Restate word for word the lines of the data below, from the first through the one that has "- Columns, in".

══════════════════════════════

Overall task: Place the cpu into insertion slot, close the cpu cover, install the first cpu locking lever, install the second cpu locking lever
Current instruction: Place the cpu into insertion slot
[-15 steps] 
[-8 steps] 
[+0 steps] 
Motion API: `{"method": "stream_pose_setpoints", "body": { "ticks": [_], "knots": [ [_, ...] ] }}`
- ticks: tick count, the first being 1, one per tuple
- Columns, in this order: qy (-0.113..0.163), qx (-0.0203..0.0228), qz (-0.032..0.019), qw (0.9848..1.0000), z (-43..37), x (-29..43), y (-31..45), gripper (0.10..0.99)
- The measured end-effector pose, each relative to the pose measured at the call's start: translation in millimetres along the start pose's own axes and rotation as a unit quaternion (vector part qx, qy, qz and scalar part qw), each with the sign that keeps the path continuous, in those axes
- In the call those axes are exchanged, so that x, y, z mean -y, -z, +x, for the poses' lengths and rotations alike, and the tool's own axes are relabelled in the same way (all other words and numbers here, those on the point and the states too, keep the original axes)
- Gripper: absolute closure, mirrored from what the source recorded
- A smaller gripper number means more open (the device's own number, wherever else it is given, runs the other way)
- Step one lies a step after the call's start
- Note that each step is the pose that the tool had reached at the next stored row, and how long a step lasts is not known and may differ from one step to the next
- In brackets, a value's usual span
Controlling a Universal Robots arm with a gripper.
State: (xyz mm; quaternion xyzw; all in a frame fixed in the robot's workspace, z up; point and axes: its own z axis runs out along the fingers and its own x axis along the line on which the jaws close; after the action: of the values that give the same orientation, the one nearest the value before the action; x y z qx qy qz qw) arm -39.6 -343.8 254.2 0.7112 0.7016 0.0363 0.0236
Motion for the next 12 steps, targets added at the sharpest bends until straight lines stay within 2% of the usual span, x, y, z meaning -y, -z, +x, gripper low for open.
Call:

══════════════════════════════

▸ TASK RESPONSE:
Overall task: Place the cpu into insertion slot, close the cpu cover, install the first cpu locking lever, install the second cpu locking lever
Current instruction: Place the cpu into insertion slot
[-15 steps] 
[-8 steps] 
[+0 steps] 
Motion API: `{"method": "stream_pose_setpoints", "body": { "ticks": [_], "knots": [ [_, ...] ] }}`
- ticks: tick count, the first being 1, one per tuple
- Columns, in this order: qy (-0.113..0.163), qx (-0.0203..0.0228), qz (-0.032..0.019), qw (0.9848..1.0000), z (-43..37), x (-29..43), y (-31..45), gripper (0.10..0.99)

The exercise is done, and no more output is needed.